To the OP, No, linking property tax to education spending is not optimal, in my opinion.
In general, I think that linking any government income to any government spending is mostly a political solution to a financial problem.
In CA there is/was some tobacco tax that funds(ed) anti-smoking efforts - why should the amount spent on a health improvement and education program be related in any way to the amount gained from a sin tax? Only for political justification, not for any real budgetary reasons. Was the amount of the tax effective while not being overly expensive for the poor who can’t quit? Was there another option for the sin-punishing or tax revenue? Was the amount of money spent optimal for the benefit? Could the smoking reduction funds have been used better elsewhere, or would 50% more money have made it 100% more effective?
I know that this is how compromises are pushed through. An objective view might see linking of the amounts between certain income sources and certain budget items as sometimes arbitrary. Even where the tax and program link is logical, it might not be the best way to determine the tax level, or the spending level for the two things.

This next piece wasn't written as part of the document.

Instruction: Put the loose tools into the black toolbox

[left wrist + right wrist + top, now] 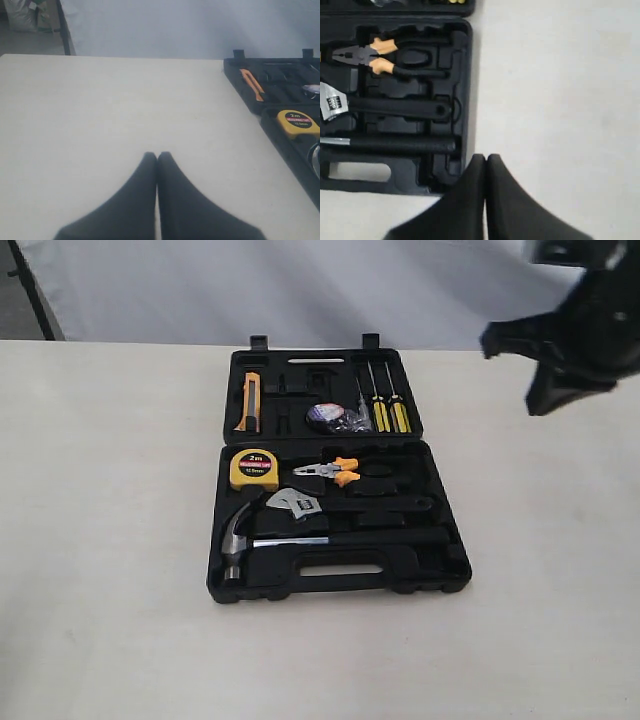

In CA we have prop 13 (passed in 1978-ish), Partially, it reduces taxes for people that have lived in the same home for a long time by not reassessing the value until it is sold. OK, nice to give a tax break to mostly older people, but why does this particular subsidy cost schools any money? Prop 13 also limited property taxes to 1%. There are other sources of funds for Education in CA, but prop 13 has been pointed at as a major reason that school funding has been lower than it could have been.
As an example of where a tax for a specific program gets abused in a different way, in the 80s, SS taxes were raised, and the “extra” money was put in a “trust fund”. In reality, the extra income was just used to lessen the need to borrow from the public for federal deficits over the past 30 years (around $6 trillion total). So the earmarked extra SS money that we were “putting under a mattress” for all these years has not really been saved, and that difference has in fact been a regressive tax on the working class.
Back to property taxes going to education: In the case of a factory getting a no-property tax deal, I don’t think it is right that the schools have to pay for an employment program through nearly invisible reduction of the schools’ income, without that being publicly discussed. If the state wants to give the new venture an incentive to move in, then do it on budget and call it “job opportunity program”. If the state wants to reduce education spending then that should be in the state budget too.
So I guess my argument is this: Linking a tax to funding for a project leaves it open to backdoor manipulations, and links spending to income where good tax policy and budget priorities could indicate different amounts for both the tax and the project fund.